The Robotics and AI professor will be supported with resources for both training and deployment through this grant.
The resources include two NVIDIA RTX PRO 6000 GPUs and two Jetson AGX Orin devices. The addition of this result will enforce faster iteration and shorter training cycles, thereby reducing the time required between simulation and real-robot testing.
NVIDIA awarded the grant as part of the Academic Grant Program, which provides compute resources to researchers working across different subject areas.
Audio-driven movement for humanoid robots
Chengxu Zhou and his team are working on the Beat-to-Body project, which explores the possibilities of humanoids responding to sound with expressive, physically lausible, and safe whole-body movement.
Instead of working with pre-scripted code, the system allows the humanoid robot to adapt to cues such as tempo, accents, and fluctuations in loudness, and to provide reactions.
For instance, a consistent rhythm from clapping or music can guide a robot’s walking pace and body movements. At the same time, changes in the sound’s tone or intensity can create different styles of motion, ranging from quick, jerky steps to smooth, flowing movements.
The goal is to enable the robot to react dynamically and adapt its behavior in real time as the audio evolves. The audio-first, on-robot execution plays a key role in this process. Researchers train at scale in simulation using GPU compute.
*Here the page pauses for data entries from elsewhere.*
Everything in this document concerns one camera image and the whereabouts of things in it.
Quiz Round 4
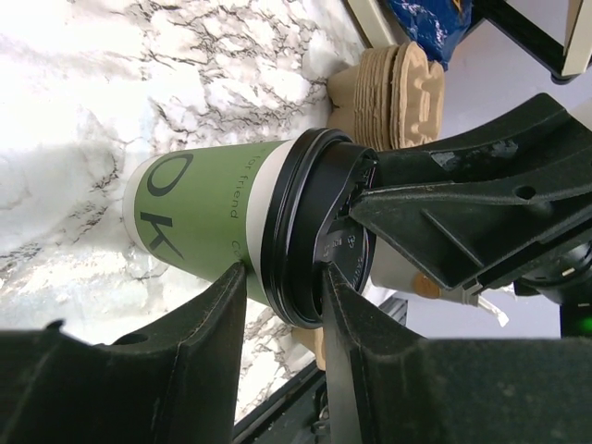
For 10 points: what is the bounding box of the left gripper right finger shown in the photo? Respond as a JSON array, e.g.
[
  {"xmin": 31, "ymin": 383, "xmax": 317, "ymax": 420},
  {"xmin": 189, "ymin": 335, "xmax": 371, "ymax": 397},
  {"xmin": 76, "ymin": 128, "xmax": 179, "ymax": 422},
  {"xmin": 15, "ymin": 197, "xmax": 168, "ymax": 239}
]
[{"xmin": 322, "ymin": 267, "xmax": 591, "ymax": 443}]

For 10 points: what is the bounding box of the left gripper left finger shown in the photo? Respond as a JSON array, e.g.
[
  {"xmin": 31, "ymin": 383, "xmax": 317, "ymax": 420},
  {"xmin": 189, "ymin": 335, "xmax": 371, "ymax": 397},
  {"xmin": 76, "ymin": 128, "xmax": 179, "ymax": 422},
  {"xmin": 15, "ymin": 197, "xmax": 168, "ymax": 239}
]
[{"xmin": 1, "ymin": 264, "xmax": 246, "ymax": 443}]

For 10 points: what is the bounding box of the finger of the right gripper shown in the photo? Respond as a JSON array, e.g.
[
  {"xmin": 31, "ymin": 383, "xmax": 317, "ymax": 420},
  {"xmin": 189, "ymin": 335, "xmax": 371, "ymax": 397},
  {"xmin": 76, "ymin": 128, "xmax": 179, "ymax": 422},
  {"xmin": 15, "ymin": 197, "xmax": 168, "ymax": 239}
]
[
  {"xmin": 378, "ymin": 93, "xmax": 590, "ymax": 187},
  {"xmin": 351, "ymin": 178, "xmax": 591, "ymax": 290}
]

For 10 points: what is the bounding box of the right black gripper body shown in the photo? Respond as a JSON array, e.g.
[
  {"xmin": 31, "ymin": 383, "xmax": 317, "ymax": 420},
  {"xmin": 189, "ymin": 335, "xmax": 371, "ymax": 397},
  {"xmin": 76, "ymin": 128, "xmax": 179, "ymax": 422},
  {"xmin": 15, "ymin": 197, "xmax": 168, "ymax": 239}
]
[{"xmin": 513, "ymin": 240, "xmax": 591, "ymax": 338}]

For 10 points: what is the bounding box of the single green paper cup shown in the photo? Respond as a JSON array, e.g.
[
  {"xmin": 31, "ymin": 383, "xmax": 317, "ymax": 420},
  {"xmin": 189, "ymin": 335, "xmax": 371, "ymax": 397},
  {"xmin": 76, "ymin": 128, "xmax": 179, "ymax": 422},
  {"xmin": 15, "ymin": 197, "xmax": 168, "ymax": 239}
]
[{"xmin": 123, "ymin": 140, "xmax": 294, "ymax": 303}]

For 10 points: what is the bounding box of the brown pulp cup carrier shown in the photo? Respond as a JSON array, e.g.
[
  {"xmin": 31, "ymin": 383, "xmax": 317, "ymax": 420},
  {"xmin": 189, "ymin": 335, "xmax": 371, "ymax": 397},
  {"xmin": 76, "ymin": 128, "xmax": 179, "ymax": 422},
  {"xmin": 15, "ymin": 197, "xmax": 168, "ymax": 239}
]
[
  {"xmin": 327, "ymin": 42, "xmax": 445, "ymax": 151},
  {"xmin": 291, "ymin": 327, "xmax": 327, "ymax": 371}
]

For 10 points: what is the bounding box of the single black plastic lid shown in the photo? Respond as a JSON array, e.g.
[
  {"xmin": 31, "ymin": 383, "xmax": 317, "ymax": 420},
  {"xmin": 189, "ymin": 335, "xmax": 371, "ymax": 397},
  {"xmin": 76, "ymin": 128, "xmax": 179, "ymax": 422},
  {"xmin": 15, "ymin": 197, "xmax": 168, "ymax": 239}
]
[{"xmin": 261, "ymin": 129, "xmax": 380, "ymax": 328}]

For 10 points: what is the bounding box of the grey cup with straws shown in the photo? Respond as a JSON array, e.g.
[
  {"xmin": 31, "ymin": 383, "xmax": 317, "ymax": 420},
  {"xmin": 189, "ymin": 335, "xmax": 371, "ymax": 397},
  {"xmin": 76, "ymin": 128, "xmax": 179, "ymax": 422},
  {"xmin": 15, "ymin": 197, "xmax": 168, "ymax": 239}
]
[{"xmin": 370, "ymin": 238, "xmax": 510, "ymax": 327}]

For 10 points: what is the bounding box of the cream black tiered shelf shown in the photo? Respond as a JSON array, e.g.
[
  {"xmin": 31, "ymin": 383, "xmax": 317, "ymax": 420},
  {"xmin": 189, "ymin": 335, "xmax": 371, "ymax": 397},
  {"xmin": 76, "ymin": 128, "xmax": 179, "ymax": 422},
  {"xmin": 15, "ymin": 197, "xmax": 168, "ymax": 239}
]
[{"xmin": 344, "ymin": 1, "xmax": 591, "ymax": 85}]

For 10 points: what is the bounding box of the blue doritos chips bag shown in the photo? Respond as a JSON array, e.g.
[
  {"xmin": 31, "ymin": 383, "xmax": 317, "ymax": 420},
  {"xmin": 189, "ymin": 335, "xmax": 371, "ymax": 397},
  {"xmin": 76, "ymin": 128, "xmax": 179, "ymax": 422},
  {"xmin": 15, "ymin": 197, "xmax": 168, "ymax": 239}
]
[{"xmin": 387, "ymin": 0, "xmax": 473, "ymax": 70}]

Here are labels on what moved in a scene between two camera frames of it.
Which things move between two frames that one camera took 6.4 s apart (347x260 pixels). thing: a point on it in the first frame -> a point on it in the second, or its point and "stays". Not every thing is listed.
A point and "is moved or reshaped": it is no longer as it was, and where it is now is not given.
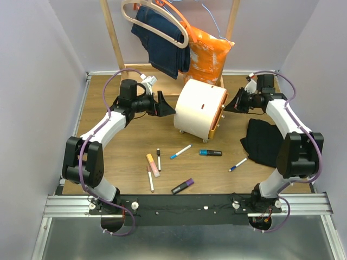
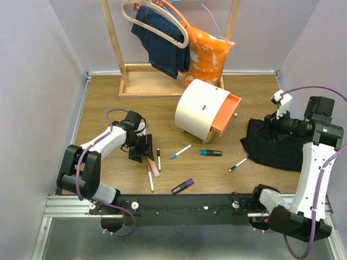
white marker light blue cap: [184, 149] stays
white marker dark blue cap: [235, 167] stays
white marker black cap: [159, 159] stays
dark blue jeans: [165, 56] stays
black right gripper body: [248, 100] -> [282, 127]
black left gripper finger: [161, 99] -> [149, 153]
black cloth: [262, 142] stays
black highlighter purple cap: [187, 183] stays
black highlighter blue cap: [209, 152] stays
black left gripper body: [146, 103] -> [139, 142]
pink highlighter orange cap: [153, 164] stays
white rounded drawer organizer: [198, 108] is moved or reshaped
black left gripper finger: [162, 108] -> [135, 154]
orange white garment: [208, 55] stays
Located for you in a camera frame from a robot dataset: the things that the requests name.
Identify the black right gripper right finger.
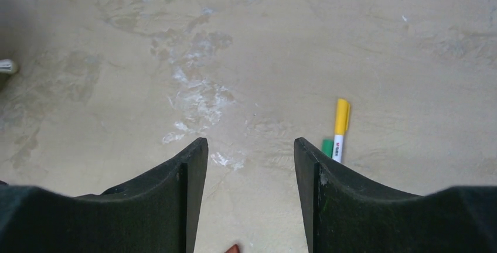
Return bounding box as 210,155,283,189
294,138,496,252

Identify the yellow pen cap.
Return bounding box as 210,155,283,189
335,98,350,135

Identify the brown pen cap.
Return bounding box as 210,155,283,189
225,244,240,253

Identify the white pen yellow tip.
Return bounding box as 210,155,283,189
332,134,344,163

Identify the green pen cap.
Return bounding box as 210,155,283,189
321,139,334,158

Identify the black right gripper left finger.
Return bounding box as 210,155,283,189
1,138,208,252

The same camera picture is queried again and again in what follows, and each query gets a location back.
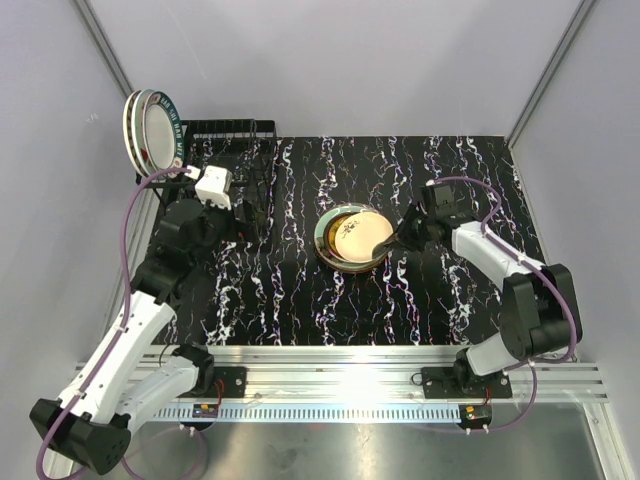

In the meantime, the Jetson hardware enables low-latency inference directly on the robot, reducing reliance on offboard processing and enabling responsive reactions to sound cues.
Other studies
Zhou’s Beat-to-Body project aligns with a growing body of research exploring sound as a control signal for humanoid robots. A 2025 study demonstrated how robots can generate expressive locomotion and gestures directly from music and speech, without relying on predefined motion templates.
Earlier work has shown that humanoids can synchronize dance movements to musical rhythm and emotion. Complementary research on audio-visual tracking has also enabled robots to localize and respond to sound sources, underscoring audio as an emerging, intuitive interface for human–robot interaction.
Applications and future work
Within the field of robotics, the project advances work on expressive, full-body movement and more intuitive human–robot interaction.
In the near term, the technology could be used in interactive installations and performance-based settings. In the longer term, it may enable basic coordination among multiple robots using common audio signals.
The work is being conducted at UCL’s Humanoid Robotics Lab, which specializes in machine learning, control systems, and interaction for humanoid robots. The next phase of the project will focus on expanding simulation-based training and testing early closed-loop, sound-responsive behaviors on a real humanoid robot.